違和感?!ーラス視点ー
まただ。頭の中がぼんやりして霞がかかったようになる。
あの日…。
***
突然、道端に立っていた。
服装は、ボロボロで原型を留めない。もちろん、身体も傷だらけだ。だけどそれ以上に問題があるのだ。身体を走る激痛よりも、何故ここにいるのか?何故傷だらけかのか?
いや、もっと言えば俺は何者なのか…。
もし、親切な農夫がいなければそのまま、立ち尽くして倒れていたかもしれない。数週間を要する傷の治癒も不安は増すばかりで。
農夫の言う国名も、地名も全く知らぬモノ。ましてや、身につけているモノに自分の身分を証明するモノとてない。

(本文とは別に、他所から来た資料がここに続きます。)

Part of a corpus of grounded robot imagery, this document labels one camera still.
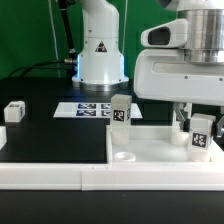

すると…「まずは身体を動かすと良い。」と農夫に言われ身体を動かして知る。自分の身体能力が他人より優れていると。
「アンタはきっと冒険者だったに違いないよ。我々のような生き方はしてないだろう。」と言われハッとする。
近くに落ちていた棒切れを拾って縦に振り下ろす。
ビュッ。
空気を切る音が心地よく耳に響く。
「持っていくと良い。ギルドで腕試しをしながら自分を探しなさい。」
それは貨幣の入った袋。ずしっと重い袋に驚いて返そうと彼を見て固まる。
頭を直角に下げると「この御恩は忘れません。」と言ってそのまま居心地の良い農夫の家を出た。しかし…世の中はそう簡単でなかった。名無しの記憶喪失など相手にされない。
ラス…という名も旅の途中で酒場の酔っ払いに揶揄い半分でつけられたのだから。
袋の中身がかなり軽くなってきた頃、耳寄りの情報が入った。
新しいギルドが人を探している。
かなり変わったギルドだと…。
***
あれから、感謝している。冒険者でないけれどやり甲斐のある仕事につけて部下も数人できた。主人であるヒー殿の命に従いカズキ殿の旅に同行するのも全く厭う気もなかった。
カズキ殿は変わった御仁だ。呆れる発見や行動も多いが不思議な魅力がある。驚く知識も多い。
そして何より彼を見ていると心の奥底が騒ぐのだ。その理由は名前同様行方不明だが。それでも側に居たい。そう強く思うのだ。
だから突然起きたこの事故を無難に収めようと必死だったのに。レナトゥス殿の圧倒的な力の前に穏便な解決が消えた。
と、思ったのに。
キリ…。
不思議な青年、キリは最近出来た部下の一人。今や腹心の部下だ。
だが、彼が任せてくれと言って相手に近づくと同時に展開した魔力に違和感を感じる。
背中にゾワリとしてモノが走るのだ。
だいたい、魔力は展開する時には何系か分かるのが普通だ。
火系・水系・地系など魔力を感じる事で次の一手を考えて戦うのだ。
なのに…見えない。
その不気味さに思わず、睨むように彼の魔法を見極めようとしたその瞬間。
「珍しいな。我が騎士団の誇る二人を一瞬で昏倒させるとはな…」と言って王族らしい男が起き上がった。
「狸寝入りだな。最初からお主にはそんなに打撃は与えておらぬわ!」レナトゥス殿は睨みながらそう返す。
「お?知り合いか?
じゃあこの『プレゼント作戦』はまだ有効かな?美味しい和菓子セットですよ。要りますか?」
超絶、現状を理解していないカズキ殿の台詞にそれまでの緊迫したその空気が穏やかなモノへと変わる。
良かった。
一安心しながらも、目の端でキリの動向を捉えていた。
しまった魔力はもう探れないが、何をするつもりだったのか?腹心の部下への疑いなど一番苦手だが…。
ぼやけてしまった記憶のカケラにあった彼の横顔が浮かんでは消える。
信じて良いのか、いや信じたい…と。
しかし
混乱する頭の中よりも、重大な発言を王族らしき男から聞くとは思わなかったが。